The main single contributor to progress in automatic recognition by gait has been the Defense Advanced Research Projects Agency's (DARPA's) Human ID at a Distance research program led by Dr. Jonathon Phillips from National Institute of Standards in Technology (NIST). This program embraced three main areas: face; gait and new technologies, initially aimed to improve security at US embassies following some terrorist acts in 1998. The Human ID at a Distance program started in 2000 and finished in 2004 (ironically, privacy concerns in the US led to its closure). Gait is a natural contender for recognition at a distance, given its unique capabilities. The aim of the gait program was to progress from laboratory-based studies on small populations to large scale populations of real world data. Of the current approaches to recognition by gait and data that can be used to analyze performance, those from MIT, Georgia Institute of Technology (GaTech), NIST and the Universities of Maryland (UMD), Southampton (Soton), Carnegie Mellon (CMU) and South Florida (USF) were originally associated with the Human ID at a Distance program.

4. TYPES OF GAITS

Desmond Morris, in his book Peoplewatching, describes 20 different ways in which human beings move from one place to another without any artificial aid[3]. Among them were the most common style of movement patterns that humans exhibit; some of which stand out in public. They are explained below:

  1. The Totter: Unsteady, slow, vertical locomotion. Usually seen among infants, this form of locomotion is repeated in later life only by the invalid, the injured, and the intoxicated, where, for some reason, the adult legs become unreliable as the infantile ones.

  2. The Stroll: Particular form of slow walking, usually performed at a rate of about one stride per second, where there is clearly no desire to arrive somewhere, but merely to travel. In addition to being a social walk, the Stroll is also the gait of a person pacing up and down, deep in thought, or reading a book.

  3. The Shuffle: Hobbling gait of the aged and the infirm in which the speed of movement is drastically reduced and the feet are slid cautiously along the ground.

  4. The Walk: Ordinary bipedal movement. During the process of walking, there is always either one or two feet touching the ground at any one time. The walker is never airborne. This is the essential difference between walking and running.

  5. The Hurry: Fast walk of a person who is desperate to get somewhere quickly, but who has not yet been driven to the extreme of breaking into a run.

  6. The Run: The division of locomotion where individual is airborne and whole sequence of striding changes. There is no longer a moment when both feet are on the ground together and the runner is 'sailing through the air'.

  7. The Jog: Deliberate slowed down version of the Run, carrying the jogger along at little more than brisk-walking pace but avoiding exhaustion of a run.

  8. The Sprint: High-speed version of running, the feet strike the ground not flat, but at the toe end, with the heels hardly making any contact at all. Dramatically increased stride rate.

  9. The Tiptoe: Hybrid version of slow walking and sprinting. Mode of progression is less noisy than ordinary walk and is used for a stealthy approach towards an unsuspecting victim, or when trying not to waken a sleeper.

One of the unconscious processes at work as we move about in a crowd is the automatic classification of each person we see into one of the locomotion categories.
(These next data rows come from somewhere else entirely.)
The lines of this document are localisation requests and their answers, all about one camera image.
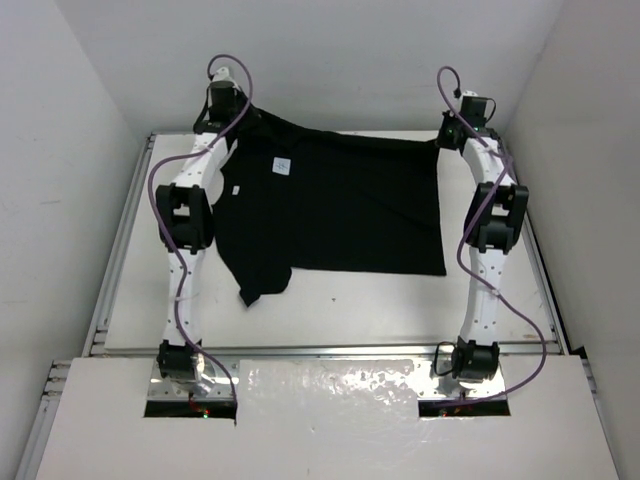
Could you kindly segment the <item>black t-shirt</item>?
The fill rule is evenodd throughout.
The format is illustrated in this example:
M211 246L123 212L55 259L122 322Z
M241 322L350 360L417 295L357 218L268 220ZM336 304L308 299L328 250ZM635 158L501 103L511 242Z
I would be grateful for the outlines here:
M434 141L346 135L262 112L221 169L216 246L243 303L296 269L442 276Z

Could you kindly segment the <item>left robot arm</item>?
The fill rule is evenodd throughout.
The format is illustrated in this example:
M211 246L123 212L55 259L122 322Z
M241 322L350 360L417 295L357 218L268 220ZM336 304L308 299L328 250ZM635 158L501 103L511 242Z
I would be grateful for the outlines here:
M168 251L169 308L157 362L161 377L196 383L204 369L199 296L201 270L214 239L208 189L237 146L247 97L233 80L212 80L187 154L159 162L148 178L153 214Z

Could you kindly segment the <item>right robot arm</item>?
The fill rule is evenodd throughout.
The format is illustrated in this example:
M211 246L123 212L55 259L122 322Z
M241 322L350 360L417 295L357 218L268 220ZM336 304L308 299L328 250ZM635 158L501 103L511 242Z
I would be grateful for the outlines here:
M507 255L520 238L529 191L509 174L499 152L500 138L486 127L491 99L459 89L454 98L455 108L443 114L436 144L461 154L476 187L463 225L471 271L467 309L450 374L478 383L492 379L498 370L499 286Z

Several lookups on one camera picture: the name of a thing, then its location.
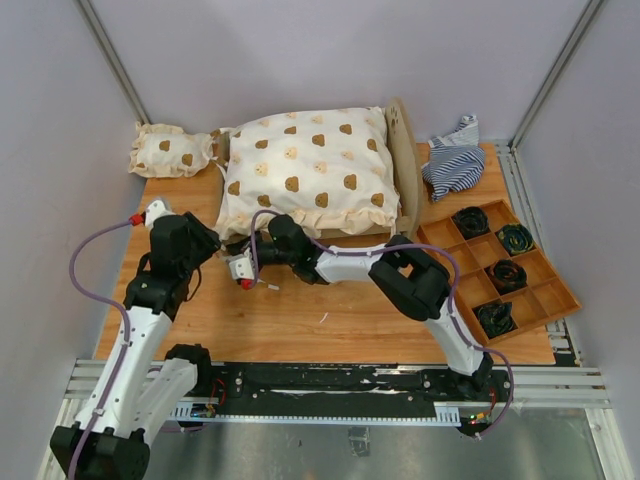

Without being aware of it, we tag each person as a stroller, a shuffler, a walker, or a hurrier and then make unconscious calculations concerning where their gaits will bring them, relative to our own movements. In this way we can anticipate and avoid collisions more efficiently. If people did not employ these characteristic and identifiable gaits when moving about in public, we would find manoeuvring among them much more difficult than it is. Especially for people who are blind and often have to make their way through crowds.

Some other noticeable forms of locomotion are marching, goose-stepping, hopping, skipping, climbing, swinging, jumping, swimming and acrobatics but these are rarely seen outside in public except among children or sports professionals.

TOTTER GAIT: Probably the most popular gait pattern which is easily detectable by humans but not so much by machines. Technology having such situational information can respond accordingly and avoid mishaps. CCTV cameras around a bar/club can detect if a person is drunk outside permissible limit and send autonomous cars to drive concerned individual to their destinations. Similarly, 360 degree cameras mounted on the cars can detect drunken gait and engage self-lock if the driver to too drunk to drive. Such measures will lower the number of risky drivers on the street and avoid alcohol related street accidents.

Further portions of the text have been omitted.